■ Given material ■
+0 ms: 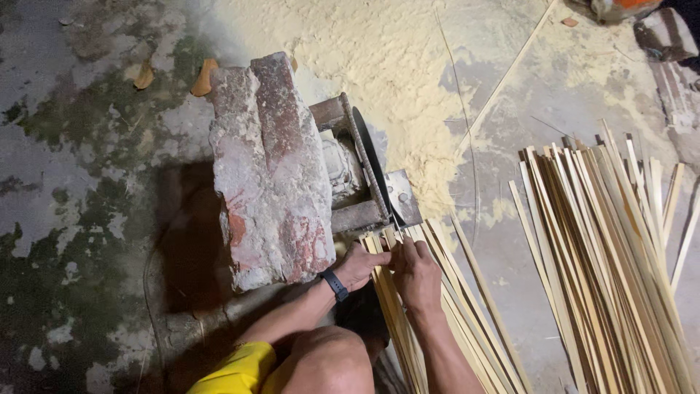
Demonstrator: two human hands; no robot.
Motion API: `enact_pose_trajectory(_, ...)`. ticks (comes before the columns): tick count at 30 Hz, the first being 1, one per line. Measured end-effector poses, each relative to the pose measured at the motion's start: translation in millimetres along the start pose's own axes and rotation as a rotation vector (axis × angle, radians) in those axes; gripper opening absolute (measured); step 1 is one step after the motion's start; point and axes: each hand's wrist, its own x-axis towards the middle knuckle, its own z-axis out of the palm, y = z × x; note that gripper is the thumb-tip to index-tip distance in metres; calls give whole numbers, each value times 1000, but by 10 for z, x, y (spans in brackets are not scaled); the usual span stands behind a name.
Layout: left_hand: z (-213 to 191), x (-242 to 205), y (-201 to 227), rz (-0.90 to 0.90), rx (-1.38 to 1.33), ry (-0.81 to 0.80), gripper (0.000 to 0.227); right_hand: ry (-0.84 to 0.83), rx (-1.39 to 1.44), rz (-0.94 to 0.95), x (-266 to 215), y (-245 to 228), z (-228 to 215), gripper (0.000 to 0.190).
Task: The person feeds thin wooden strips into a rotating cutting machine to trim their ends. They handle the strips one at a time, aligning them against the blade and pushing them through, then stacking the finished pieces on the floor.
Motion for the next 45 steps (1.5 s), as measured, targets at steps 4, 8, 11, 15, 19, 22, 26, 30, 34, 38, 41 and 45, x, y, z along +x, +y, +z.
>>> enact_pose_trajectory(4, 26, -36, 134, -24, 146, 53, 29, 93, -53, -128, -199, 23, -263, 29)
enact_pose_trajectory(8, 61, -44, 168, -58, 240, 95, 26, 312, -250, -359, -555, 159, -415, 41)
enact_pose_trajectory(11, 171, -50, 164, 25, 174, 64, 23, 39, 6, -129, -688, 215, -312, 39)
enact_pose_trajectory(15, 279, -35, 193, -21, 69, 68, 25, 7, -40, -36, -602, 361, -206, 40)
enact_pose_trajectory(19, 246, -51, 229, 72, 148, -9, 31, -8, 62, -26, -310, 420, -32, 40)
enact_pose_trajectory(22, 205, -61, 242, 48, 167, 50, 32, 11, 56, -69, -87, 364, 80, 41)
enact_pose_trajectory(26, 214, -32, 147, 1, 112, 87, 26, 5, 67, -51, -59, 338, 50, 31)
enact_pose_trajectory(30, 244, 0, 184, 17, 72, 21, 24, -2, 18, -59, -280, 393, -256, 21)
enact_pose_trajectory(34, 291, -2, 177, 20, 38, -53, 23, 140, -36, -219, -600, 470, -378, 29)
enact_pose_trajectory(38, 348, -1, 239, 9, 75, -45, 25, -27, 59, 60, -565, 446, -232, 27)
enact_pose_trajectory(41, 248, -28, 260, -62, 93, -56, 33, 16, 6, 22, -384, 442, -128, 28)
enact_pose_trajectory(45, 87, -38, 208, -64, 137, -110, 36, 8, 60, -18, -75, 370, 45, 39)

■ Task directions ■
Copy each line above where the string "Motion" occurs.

■ Written answer ■
Motion API: `enact_pose_trajectory(_, ...)`. ticks (comes before the columns): tick count at 30 Hz, the first being 1, one per line. Measured end-effector poses, each relative to the pose measured at the motion's start: translation in millimetres along the start pose's own axes and rotation as a rotation vector (axis × angle, radians) in those axes; gripper opening absolute (measured); step 1 is one step after the motion's start; point and axes: each hand's wrist, its own x-axis towards the middle knuckle, its own z-axis out of the palm, y = z × x; note that gripper is the thumb-tip to index-tip distance in metres; calls give whole numbers, each value times 1000, but by 10 for z, x, y (spans in brackets are not scaled); the usual span stands behind a name.
Motion for the next 45 steps (1.5 s), as measured, targets at steps 4, 8, 11, 15, 19, 22, 26, 30, 34, 38, 41 and 45, x, y, z along +x, +y, +z.

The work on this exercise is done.